Author: Amanda Lillie
3. Between street and piazza: the Florence of Saint Zenobius
The life of Saint Zenobius provides a test case for exploring the ways in which Florentine artists depicted localities. If the legends of Saint Zenobius recorded particular sites for his life and miracles, how did artists interpret those sites and to what extent did they make them recognisable? Saint Zenobius (about 350 – about 424) was not the first Bishop of Florence, but he was the first to be born a citizen of Florence and to be canonised, and thus he became an exemplar for all subsequent Florentine bishops.10 Although Florence had the Virgin Mary and Saint John the Baptist as its prime patron saints, they were venerated across the whole of Europe, whereas Saint Zenobius’s Florentine identity gave him special local powers.11 This distinction is expressed in the five predella panels below Domenico Veneziano's Saint Lucy altarpiece where the other saints – the Virgin, John the Baptist, Francis and Lucy – are depicted in generic landscape or architectural settings, whereas Zenobius is painted in a specific Florentine street (fig. 14).12
One of the saint’s most famous miracles is said to have occurred in Borgo degli Albizzi where Zenobius brought back to life the child of a French widow, who had left her ailing son in his care while she went on a pilgrimage to Rome. Earlier surviving images of the miracle by the Maestro del Bigallo (‘Saint Zenobius’, about 1240–50, Museo dell’Opera del Duomo, Florence), and Giovanni del Biondo (a panel on the north entrance pier of Florence Cathedral, figs 15 and 16), do not include recognisable locations.
Domenico Veneziano’s therefore seems to be the first surviving image to develop the street of Borgo degli Albizzi as the specific setting for the miracle (fig. 17).

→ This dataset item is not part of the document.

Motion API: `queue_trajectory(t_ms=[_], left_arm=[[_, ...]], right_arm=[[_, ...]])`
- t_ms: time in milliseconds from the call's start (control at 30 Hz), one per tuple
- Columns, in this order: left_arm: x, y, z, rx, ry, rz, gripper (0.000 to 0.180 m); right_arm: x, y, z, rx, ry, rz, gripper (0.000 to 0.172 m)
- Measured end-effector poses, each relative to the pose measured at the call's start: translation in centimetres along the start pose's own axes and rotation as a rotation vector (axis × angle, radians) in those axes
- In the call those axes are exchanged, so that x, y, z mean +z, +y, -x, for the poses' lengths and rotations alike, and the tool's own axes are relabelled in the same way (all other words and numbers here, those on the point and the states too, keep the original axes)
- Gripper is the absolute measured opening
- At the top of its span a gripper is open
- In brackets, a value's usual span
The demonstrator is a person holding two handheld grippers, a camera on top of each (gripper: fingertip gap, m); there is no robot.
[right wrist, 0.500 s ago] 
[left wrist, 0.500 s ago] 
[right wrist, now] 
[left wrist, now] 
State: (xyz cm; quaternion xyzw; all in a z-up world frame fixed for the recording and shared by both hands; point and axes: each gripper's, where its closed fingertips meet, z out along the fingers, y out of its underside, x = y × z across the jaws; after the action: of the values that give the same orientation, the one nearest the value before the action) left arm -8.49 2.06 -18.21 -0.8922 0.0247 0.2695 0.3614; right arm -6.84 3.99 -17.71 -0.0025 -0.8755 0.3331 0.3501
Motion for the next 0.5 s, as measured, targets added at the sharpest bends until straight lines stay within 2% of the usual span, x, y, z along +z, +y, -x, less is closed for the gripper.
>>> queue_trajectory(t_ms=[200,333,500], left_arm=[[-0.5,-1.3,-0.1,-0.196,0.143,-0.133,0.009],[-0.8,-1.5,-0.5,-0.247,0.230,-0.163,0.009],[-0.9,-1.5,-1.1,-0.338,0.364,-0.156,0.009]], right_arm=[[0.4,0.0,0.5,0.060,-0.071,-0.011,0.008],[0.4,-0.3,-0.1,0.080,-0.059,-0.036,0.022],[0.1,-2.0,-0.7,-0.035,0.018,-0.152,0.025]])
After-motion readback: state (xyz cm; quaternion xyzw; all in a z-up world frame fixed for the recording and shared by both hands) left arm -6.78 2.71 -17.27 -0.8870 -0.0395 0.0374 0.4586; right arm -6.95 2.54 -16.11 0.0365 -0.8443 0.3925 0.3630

Certainly, this spot had assumed a sacred status well before the 15th century, for documents record how in 1286, 1370 and 1411 the ceremonial entries of new bishops into Florence included a special halt in Borgo degli Albizzi (fig. 18).13 Archbishop Antoninus performed this ritual during his ‘adventus’ on 13 March 1446, when he paused to kneel and pray in the exact place where Zenobius had performed his miracle;14 and Mazza’s 1475 ‘Life of Saint Zenobius’ refers to the marble stone marking the miracle’s location, perhaps the inscribed plaque which is still in place in Borgo degli Albizzi.15
The partial glimpse of what is undoubtedly a church, at the bottom right-hand side of the street in the position then occupied by San Pier Maggiore (now destroyed) when looking down Borgo degli Albizzi from its west end, is certainly not a coincidental placing of a generic ecclesiastical building (fig. 19).16 The church in the painting has an idiosyncratic profile, its white west front catching the sun, with wide steps leading up to its main entrance from a piazza, an oculus under its gabled end and, projecting on the left side of its façade, an outdoor pulpit supported on triangular console brackets, with a pointed blue archway perhaps representing a fresco or cloth to honour whoever preached there.17 Behind this main façade, a second, steeply gabled end rises, looming in shadow with its own round window. This second gable seems to mark the end of the church’s transept, with a thin campanile squeezed into the space between.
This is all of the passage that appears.